Alegando não suportar o peso do sucesso, consumia cada vez mais drogas e se isolava do mundo exterior e dos companheiros de banda. Só a música (as vezes, principalmente quando falava em projetos paralelos a banda) e a família conseguiam tirá-lo da apatia, mesmo num bizarro cenário doméstico que misturava as mamadeiras da filha com seringas para consumo de drogas do casal e as cada vez mais frequentes brigas com a esposa, muitas delas só terminando com a intervenção da polícia.
Em mais uma prova de genialidade, supondo que alguma banda atual conseguisse fazer meio Nevermind, qual delas não faria Nevermind 2, 3, 4 e por aí vai. (A despeito do curso de insanidade que se seguiu ao estouro do álbum, inflado pelo consumo surreal e ininterrupto de drogas, dizia para quem quisesse ouvir em seus poucos momentos de lucidez, que não queria o sucesso , estava farto do som da banda e que queria seguir outros caminhos musicais).
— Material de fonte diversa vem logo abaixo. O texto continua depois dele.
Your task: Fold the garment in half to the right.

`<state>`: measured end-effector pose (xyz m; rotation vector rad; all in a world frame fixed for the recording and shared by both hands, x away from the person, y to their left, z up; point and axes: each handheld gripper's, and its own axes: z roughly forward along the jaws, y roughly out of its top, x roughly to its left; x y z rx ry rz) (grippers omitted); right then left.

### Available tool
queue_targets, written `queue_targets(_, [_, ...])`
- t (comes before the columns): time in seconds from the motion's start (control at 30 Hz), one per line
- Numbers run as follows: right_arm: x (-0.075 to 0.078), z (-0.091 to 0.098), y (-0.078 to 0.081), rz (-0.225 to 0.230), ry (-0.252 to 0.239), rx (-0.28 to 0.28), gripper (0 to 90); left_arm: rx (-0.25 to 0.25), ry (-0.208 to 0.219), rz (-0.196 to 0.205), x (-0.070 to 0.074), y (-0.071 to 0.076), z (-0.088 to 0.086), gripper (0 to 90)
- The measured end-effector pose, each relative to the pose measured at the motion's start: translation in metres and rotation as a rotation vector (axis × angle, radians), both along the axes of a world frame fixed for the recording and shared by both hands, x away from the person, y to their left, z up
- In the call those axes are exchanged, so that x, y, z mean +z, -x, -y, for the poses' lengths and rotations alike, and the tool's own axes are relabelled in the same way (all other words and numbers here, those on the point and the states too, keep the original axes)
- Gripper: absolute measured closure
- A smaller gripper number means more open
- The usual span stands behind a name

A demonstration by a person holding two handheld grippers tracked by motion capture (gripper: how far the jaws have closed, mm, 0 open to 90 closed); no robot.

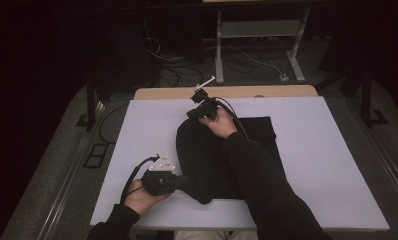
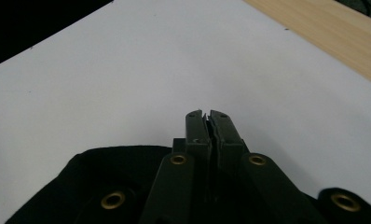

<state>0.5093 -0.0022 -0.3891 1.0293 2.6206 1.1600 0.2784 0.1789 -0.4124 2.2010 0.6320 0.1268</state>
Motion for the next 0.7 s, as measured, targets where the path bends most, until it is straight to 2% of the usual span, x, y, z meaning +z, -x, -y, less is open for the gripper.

Pois a banda lançou um anti-Nevermind, o abrasivo In Utero. Como diz o 1º verso da faixa de abertura, Serve the Servants, "Teenage angst has paid well, Now I´m bored and old", (A angústia adolescente pagou bem, agora estou chateado e velho). Como efeito colateral, trouxe a luz infinitas bandas medíocres que jamais conseguiriam lançar um simples EP se não fosse o estouro de Nevermind. Bandas (e gravadoras procurando o próximo Nirvana) que usaram e abusaram da fórmula silêncio-barulho-silêncio, com guitarras distorcidas, até para esconder a mediocridade de sua "música", mas que, devido a falta de qualidade, sem nem fazer sombra ao Nirvana, terminaram por esgotar-se em si mesmas praticamente sepultando o Rock Americano, levando a reboque a cena alternativa que tinha aparecido para o grande público graças ao Nirvana e foi tragada de volta para o limbo com o fim da banda e o consequente fim do interesse das grandes gravadoras, deixando um cenário de terra arrasada do qual bandas, rádios e selos independentes não se recuperaram até hoje.
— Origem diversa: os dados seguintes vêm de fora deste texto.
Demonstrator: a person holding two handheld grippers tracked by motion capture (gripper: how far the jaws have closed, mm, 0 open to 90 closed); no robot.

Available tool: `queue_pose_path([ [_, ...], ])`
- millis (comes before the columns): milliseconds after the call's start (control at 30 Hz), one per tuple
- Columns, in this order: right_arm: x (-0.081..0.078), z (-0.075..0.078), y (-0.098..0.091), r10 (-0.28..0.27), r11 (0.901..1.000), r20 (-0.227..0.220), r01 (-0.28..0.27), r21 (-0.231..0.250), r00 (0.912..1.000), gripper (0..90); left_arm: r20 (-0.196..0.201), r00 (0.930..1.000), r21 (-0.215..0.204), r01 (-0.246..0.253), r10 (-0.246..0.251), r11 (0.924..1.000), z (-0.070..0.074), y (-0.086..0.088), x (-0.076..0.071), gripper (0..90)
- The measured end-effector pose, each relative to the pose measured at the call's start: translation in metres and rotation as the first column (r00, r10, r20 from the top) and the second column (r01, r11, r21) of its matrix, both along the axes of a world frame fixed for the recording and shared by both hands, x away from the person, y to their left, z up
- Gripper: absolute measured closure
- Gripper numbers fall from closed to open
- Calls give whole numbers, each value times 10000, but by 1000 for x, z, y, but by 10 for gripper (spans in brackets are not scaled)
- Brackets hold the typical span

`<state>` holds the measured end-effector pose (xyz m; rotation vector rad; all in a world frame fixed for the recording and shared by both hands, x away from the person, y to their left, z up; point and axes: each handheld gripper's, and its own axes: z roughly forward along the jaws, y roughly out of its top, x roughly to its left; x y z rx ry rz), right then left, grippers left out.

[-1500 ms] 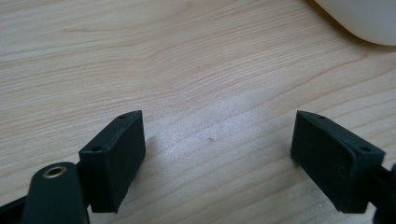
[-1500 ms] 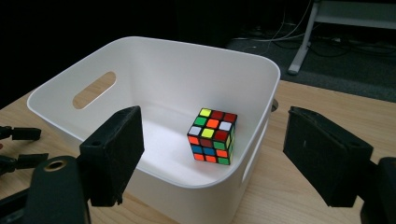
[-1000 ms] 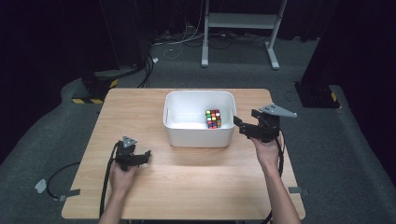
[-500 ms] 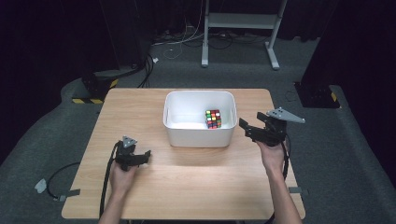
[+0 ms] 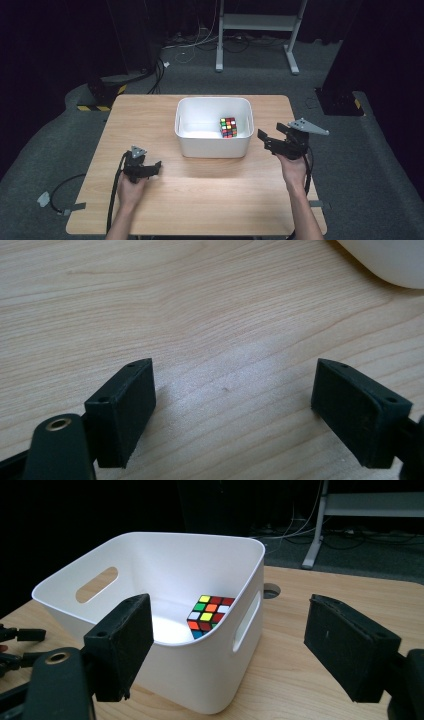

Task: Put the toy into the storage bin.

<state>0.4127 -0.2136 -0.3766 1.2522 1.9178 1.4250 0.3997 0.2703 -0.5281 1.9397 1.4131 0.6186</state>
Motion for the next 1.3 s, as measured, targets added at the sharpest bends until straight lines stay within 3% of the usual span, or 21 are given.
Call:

Ícone maior do grunge, nome ridículo (cunhado por Mark Arm, do Mudhoney) para um estilo que revitalizou o Rock em várias vertentes, como Pearl Jam(Hard Rock), Alice in Chains (Heavy Metal) e Soundgarden (Hard/Heavy), virou ídolo de uma geração de desmiolados de camisa de flanela que não entendia suas letras, inteligentes, ácidas, que usavam metáforas para criticar a sociedade americana, em particular o machismo, chegando ao cúmulo de "Smells Like Teen Spirit", que criticava o modo de vida universitário, se tornar seu hino.
Os últimos shows, em Março de 1994, em Munique, para pouco mais de 3. 000 pessoas num aeroporto desativado, com abertura, coincidentemente(?), dos ídolos Melvins, foram o ponto final melancólico na meteórica trajetória da banda. O cancelamento do restante da turnê, sob alegação de problemas estomacais de Cobain, foi o prenúncio da tragédia anunciada que viria mais ou menos 1 mês depois. Talvez, só talvez, esteja desfrutando a paz que tanto procurou em vida.